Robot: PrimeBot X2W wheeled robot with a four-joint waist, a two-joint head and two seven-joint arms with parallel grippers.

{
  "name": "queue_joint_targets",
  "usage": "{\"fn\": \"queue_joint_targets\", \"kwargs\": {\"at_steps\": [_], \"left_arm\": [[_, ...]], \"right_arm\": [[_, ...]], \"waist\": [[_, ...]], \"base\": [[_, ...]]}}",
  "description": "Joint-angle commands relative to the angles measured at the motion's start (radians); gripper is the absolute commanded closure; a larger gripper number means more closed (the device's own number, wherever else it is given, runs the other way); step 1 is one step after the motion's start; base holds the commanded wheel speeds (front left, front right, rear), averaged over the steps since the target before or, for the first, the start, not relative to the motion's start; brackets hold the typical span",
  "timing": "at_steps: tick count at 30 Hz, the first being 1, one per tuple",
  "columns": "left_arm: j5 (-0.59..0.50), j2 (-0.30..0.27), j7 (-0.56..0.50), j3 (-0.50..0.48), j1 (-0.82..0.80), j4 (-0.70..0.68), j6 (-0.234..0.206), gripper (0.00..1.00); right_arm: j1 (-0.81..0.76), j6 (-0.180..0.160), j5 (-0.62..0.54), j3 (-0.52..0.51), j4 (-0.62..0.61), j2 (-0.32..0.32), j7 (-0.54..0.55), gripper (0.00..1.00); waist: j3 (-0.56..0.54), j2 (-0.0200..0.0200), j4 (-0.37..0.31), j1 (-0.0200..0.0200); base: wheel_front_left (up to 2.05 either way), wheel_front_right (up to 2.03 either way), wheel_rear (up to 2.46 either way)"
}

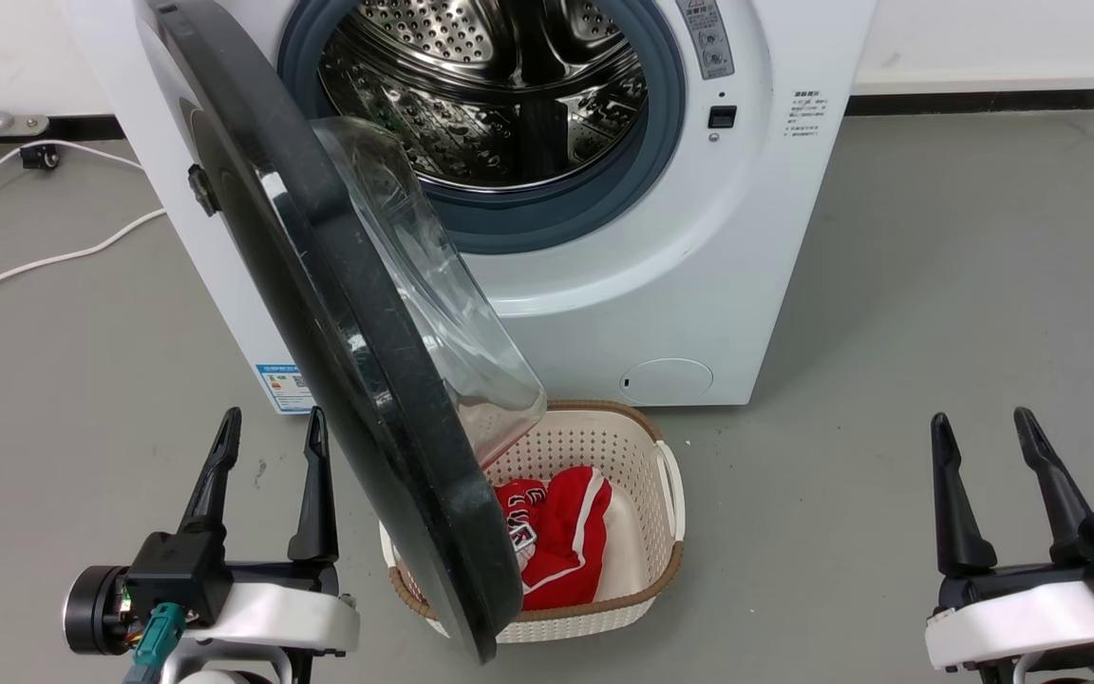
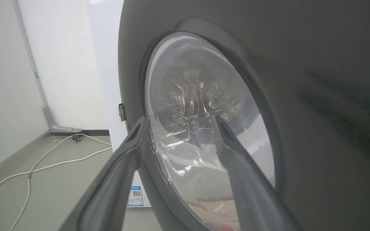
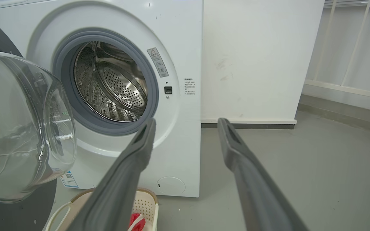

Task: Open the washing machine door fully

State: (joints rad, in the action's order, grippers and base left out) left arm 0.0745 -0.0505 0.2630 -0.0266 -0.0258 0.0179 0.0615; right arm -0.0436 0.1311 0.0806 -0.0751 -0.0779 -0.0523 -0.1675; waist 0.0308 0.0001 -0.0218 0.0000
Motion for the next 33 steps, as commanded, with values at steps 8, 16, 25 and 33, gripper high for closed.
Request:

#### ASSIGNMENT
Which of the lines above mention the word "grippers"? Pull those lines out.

#### RESULT OF THE TASK
Robot: PrimeBot X2W wheeled robot with a four-joint waist, a two-joint head and two seven-joint arms with parallel grippers.
State: (joints rad, in the action's order, grippers and base left out) left arm 0.0745 -0.0505 0.2630 -0.0266 -0.0258 0.0179 0.0615; right arm -0.0436 0.1311 0.0806 -0.0751 -0.0779 -0.0523 -0.1675; waist 0.0308 0.0001 -0.0218 0.0000

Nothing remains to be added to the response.